Talking through my work with our external examiner Bonnie Kemske was also hugely valuable to me because I was forced to explain my ideas to someone who knew nothing of my work. Initially I thought I wanted to create a range of bright, matte glazes for the vessels but realised this was because I was following a pre-determined idea of what I expect the forms to look like. Perhaps the proliferation of ‘insta-porn’ pots has something to do with this – bright, beautiful, photogenic objects that look modern and fresh. It’s not that I don’t want to create modern, fresh, beautiful and photogenic vessels, but that the concept and the experience of viewing them in reality is more important to me than whether they look good online.
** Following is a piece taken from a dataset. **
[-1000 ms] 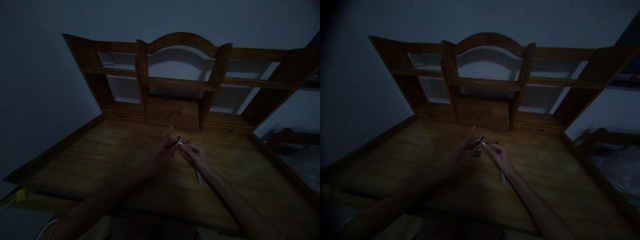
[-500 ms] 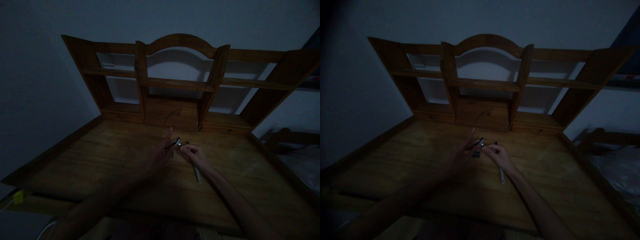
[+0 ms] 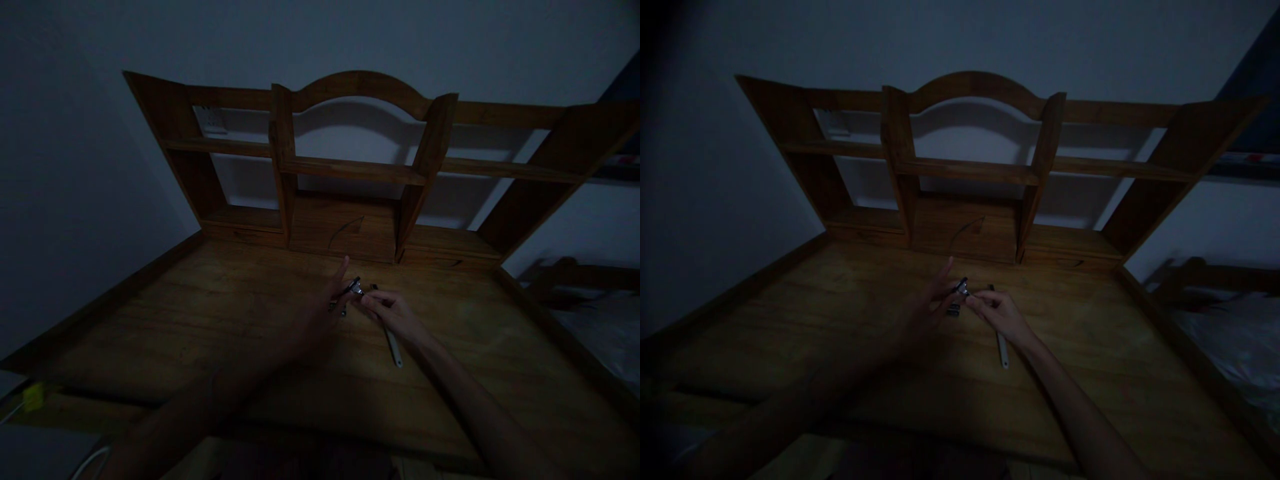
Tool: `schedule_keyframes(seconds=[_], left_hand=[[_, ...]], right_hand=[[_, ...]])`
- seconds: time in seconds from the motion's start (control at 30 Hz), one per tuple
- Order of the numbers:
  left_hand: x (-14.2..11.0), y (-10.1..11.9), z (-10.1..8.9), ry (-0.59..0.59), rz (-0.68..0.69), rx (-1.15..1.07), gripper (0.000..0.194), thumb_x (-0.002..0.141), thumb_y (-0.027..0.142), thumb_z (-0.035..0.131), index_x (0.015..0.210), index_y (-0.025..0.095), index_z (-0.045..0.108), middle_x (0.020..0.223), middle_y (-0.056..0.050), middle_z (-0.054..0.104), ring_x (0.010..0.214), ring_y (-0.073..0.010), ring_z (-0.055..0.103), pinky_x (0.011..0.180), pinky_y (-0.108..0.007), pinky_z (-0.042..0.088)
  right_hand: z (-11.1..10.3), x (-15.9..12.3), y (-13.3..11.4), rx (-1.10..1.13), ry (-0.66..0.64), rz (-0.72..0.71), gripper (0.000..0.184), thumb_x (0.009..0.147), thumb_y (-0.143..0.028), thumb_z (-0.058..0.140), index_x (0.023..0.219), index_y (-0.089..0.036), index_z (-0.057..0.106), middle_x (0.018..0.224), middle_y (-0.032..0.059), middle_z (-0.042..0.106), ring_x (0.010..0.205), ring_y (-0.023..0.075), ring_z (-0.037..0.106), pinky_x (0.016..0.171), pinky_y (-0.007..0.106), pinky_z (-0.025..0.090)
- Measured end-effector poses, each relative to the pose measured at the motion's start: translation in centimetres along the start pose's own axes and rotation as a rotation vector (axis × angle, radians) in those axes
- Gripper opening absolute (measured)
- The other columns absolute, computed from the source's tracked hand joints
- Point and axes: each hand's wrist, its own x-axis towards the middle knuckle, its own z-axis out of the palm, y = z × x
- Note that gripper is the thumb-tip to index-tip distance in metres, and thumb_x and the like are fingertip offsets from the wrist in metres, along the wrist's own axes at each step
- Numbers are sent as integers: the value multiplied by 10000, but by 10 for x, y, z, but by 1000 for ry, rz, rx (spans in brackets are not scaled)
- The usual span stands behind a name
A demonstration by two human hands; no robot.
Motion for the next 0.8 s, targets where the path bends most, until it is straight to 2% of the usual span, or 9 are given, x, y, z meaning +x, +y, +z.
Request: schedule_keyframes(seconds=[0.17, 0.33, 0.43, 0.6, 0.7, 0.8], left_hand=[[1, -7, 2, -1, -43, -80, 547, 849, 308, 566, 1365, 333, 387, 1126, 12, 672, 983, -174, 646, 887, -351, 504], [3, -7, 3, 12, -145, -209, 362, 817, 364, 606, 1165, 264, 619, 1154, -22, 659, 1025, -207, 630, 923, -381, 491], [7, -5, 0, -3, -252, -387, 372, 771, 381, 661, 1109, 226, 655, 1136, -48, 667, 1038, -228, 625, 927, -391, 491], [14, -11, -2, -29, -388, -670, 409, 740, 423, 687, 1051, 158, 678, 1064, -88, 694, 977, -240, 653, 926, -418, 495], [16, -18, -1, -32, -453, -713, 421, 678, 394, 749, 1011, 144, 688, 1016, -87, 710, 942, -240, 665, 926, -425, 499], [16, -22, 0, -62, -490, -737, 411, 683, 377, 751, 1015, 144, 687, 1025, -94, 707, 951, -238, 664, 939, -418, 494]], right_hand=[[-4, -1, 4, -11, -37, -6, 363, 819, -501, 560, 847, -161, 683, 574, -31, 416, 519, 95, 335, 459, 230, 222], [-5, 0, 5, -36, -23, -27, 344, 820, -489, 562, 855, -170, 684, 589, -29, 440, 529, 101, 354, 476, 232, 243], [-6, -1, 1, -67, -20, -37, 332, 819, -480, 569, 830, -168, 680, 599, -28, 448, 542, 102, 365, 488, 233, 253], [-8, -3, -3, -111, -44, -15, 363, 805, -497, 576, 903, -170, 699, 618, -21, 492, 551, 107, 387, 485, 232, 264], [-8, -3, -2, -143, -35, -32, 368, 794, -499, 589, 898, -168, 711, 637, -13, 526, 565, 111, 402, 495, 234, 280], [-8, -3, -1, -155, -29, -44, 363, 796, -493, 589, 904, -172, 718, 653, -8, 547, 567, 112, 408, 498, 234, 290]])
I realised when explaining the objects to her that what I needed to do was go with my original idea of using my pre-existing ash, shino, tenmoku and red oxblood reduction glazes which will place them very much in the context of Leach and British country pottery, but with the unexpected twist that the forms are sculptural. I hope this use of the familiar and domestic in a sculptural high art white plinth context will create an uncanny experience. In regard to the forms of the objects, again I solidified my conviction that the ones with defined rims and bases work better since they behave as a start and finishing point for our line of vision, an empty space on which the eye can rest. I have started to lay down rules for myself when making now so I apply these design considerations.